Nehmen Sie zunächst die co-kultivierten MSC-Mito-GFP- und ARPE19-Mito-RFP-Zellen und entfernen Sie das Medium von den 24-Well-Platten. Waschen Sie alle Zellen einmal mit 500 Mikrolitern 4%Polyformaldehyd pro Well. Fügen Sie 500 Mikroliter frisches 4%iges Polyformaldehyd hinzu und fixieren Sie die Proben für 20 Minuten.
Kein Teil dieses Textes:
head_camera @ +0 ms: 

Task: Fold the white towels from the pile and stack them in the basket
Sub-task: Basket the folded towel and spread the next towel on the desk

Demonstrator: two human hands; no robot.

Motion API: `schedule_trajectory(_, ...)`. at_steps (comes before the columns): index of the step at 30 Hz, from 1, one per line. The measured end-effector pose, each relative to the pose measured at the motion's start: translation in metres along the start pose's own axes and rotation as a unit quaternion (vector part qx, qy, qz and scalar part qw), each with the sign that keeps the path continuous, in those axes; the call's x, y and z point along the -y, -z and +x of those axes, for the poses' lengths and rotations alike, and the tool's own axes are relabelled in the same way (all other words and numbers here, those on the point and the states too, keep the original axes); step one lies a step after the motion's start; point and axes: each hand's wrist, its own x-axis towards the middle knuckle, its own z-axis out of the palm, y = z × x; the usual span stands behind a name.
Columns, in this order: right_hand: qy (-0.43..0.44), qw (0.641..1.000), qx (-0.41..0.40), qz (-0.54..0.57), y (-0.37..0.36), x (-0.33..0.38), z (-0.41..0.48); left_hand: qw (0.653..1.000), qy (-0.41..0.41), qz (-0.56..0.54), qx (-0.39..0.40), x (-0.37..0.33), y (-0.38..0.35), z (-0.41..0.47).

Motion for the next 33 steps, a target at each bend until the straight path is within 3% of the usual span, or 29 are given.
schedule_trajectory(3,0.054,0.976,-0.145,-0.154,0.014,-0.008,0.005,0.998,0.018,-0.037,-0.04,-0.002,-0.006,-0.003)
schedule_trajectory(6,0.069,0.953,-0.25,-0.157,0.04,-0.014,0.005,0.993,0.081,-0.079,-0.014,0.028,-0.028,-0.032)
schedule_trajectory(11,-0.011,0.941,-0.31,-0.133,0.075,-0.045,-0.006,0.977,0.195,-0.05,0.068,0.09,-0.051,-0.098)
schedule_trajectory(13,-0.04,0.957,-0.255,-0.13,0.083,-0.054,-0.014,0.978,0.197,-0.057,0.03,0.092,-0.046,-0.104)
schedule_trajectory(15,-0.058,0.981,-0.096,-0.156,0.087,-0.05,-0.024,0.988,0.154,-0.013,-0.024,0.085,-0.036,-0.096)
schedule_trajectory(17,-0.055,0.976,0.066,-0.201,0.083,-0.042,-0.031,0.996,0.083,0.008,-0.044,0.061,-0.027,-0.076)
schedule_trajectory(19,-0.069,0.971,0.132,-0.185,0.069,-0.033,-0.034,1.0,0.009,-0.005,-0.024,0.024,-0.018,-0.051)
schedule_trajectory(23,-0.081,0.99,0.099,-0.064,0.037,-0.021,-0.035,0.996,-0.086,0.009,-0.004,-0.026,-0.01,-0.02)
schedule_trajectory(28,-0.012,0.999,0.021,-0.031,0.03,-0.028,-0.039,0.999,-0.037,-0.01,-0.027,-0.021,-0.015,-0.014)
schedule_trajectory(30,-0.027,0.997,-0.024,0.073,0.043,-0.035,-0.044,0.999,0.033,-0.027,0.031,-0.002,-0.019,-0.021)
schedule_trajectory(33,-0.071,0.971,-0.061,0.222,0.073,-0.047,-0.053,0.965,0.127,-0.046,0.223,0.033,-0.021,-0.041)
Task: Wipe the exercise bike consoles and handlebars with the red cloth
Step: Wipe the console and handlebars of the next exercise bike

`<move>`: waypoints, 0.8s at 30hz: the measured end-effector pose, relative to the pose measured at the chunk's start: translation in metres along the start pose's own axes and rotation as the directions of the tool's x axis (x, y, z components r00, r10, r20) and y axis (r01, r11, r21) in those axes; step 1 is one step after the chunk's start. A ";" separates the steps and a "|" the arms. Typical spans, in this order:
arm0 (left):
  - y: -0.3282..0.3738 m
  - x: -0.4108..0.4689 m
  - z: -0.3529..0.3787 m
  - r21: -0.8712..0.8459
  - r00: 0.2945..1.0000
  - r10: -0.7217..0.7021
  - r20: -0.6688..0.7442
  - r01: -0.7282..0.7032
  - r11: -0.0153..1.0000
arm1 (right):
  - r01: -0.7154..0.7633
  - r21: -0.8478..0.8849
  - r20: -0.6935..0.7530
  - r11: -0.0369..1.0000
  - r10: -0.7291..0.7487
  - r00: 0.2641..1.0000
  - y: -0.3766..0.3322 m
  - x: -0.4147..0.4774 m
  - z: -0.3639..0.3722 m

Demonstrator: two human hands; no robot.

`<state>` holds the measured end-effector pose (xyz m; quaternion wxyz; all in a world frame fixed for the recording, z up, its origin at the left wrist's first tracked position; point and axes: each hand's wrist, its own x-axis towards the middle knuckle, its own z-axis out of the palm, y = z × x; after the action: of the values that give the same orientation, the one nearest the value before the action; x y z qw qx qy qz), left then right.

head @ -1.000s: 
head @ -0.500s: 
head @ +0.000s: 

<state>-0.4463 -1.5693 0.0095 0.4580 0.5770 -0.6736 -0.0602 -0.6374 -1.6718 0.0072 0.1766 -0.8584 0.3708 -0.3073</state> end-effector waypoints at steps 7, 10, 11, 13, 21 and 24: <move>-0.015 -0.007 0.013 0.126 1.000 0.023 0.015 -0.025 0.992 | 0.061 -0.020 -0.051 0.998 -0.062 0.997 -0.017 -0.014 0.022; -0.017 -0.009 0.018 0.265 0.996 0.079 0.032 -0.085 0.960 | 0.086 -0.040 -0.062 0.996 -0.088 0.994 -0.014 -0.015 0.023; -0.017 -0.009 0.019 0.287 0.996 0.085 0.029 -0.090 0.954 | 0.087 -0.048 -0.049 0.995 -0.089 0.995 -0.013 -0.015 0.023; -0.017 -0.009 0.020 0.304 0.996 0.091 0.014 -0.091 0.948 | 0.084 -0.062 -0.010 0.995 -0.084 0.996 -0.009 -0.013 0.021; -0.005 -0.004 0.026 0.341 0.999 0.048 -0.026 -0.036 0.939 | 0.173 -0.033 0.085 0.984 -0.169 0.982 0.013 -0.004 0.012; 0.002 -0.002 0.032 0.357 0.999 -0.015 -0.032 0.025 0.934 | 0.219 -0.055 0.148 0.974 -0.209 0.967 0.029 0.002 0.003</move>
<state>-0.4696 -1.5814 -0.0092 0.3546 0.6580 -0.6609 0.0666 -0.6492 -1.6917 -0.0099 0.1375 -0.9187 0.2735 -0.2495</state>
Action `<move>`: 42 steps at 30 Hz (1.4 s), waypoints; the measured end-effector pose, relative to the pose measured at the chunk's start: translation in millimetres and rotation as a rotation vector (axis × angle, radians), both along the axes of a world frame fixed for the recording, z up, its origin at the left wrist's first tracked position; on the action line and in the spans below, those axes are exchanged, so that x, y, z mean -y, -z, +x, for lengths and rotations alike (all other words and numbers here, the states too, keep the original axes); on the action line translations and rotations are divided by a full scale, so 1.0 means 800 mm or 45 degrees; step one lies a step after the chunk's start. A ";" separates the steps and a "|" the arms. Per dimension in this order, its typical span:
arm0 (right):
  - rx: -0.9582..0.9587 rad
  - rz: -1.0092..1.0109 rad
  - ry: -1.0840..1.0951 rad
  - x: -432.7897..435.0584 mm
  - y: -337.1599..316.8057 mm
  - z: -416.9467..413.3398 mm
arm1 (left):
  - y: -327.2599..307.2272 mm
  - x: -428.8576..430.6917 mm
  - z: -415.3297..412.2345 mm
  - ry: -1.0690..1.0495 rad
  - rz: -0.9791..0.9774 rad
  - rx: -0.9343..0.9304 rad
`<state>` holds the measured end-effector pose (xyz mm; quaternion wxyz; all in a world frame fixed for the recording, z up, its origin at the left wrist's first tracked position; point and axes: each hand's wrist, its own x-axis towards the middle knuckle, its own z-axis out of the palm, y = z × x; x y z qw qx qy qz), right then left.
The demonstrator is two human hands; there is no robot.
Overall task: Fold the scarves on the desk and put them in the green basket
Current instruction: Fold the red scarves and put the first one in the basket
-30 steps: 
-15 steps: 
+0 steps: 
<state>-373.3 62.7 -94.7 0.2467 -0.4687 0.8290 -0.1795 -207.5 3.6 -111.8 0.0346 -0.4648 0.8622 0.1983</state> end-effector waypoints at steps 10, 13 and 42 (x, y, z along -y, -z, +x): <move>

Entfernen Sie dann das Fixiermittel und waschen Sie die Proben dreimal für jeweils 10 Minuten mit DPBS. Nach dem Entfernen des PBS 500 Mikroliter Blockierlösung pro Vertiefung hinzufügen und eine Stunde bei Raumtemperatur inkubieren. Entfernen Sie dann die Blocklösung.
Um die Phalloidin-Färbelösung herzustellen, verdünnen Sie die 400-fache Lagerlösung auf 1-fach mit PBS. Geben Sie 200 Mikroliter Phalloidin-Färbelösung in jede Vertiefung und inkubieren Sie eine Stunde lang bei Raumtemperatur. Holen Sie dann die Färbelösung zurück und waschen Sie die Proben 10 Minuten lang mit DPBS.
Nachdem Sie das PBS entfernt haben, nehmen Sie das Deckglas mit einer Spritzennadel heraus und lassen Sie es an der Luft trocknen. Tragen Sie eine kleine Menge Montagemedium auf den Objektträger auf und drehen Sie das Deckglas vorsichtig auf dem Objektträger, um sicherzustellen, dass das Medium die gesamte Oberfläche gleichmäßig bedeckt. Versiegeln Sie die Ränder mit Nagellack.
Es wurden tunnelnde Nanoröhren oder TNT-Strukturen beobachtet, die interzelluläre Verbindungen zwischen ähnlichen und unterschiedlichen Zelltypen herstellen. Ein mitochondrialer Transfer wurde in ARPE-19-Zellen mit grün gepunkteter Fluoreszenz von MSCs und in MSCs mit rot gepunkteter Fluoreszenz von ARPE-19-Zellen beobachtet. Die hochauflösende Bildgebung bestätigte die Bildung von TNTs und einen detaillierten mitochondrialen Transfer über TNTs.
Die Quantifizierung zeigte, dass MSCs im Vergleich zu ARPE-19-Zellen signifikant besser in der Lage waren, Mitochondrien zu spenden.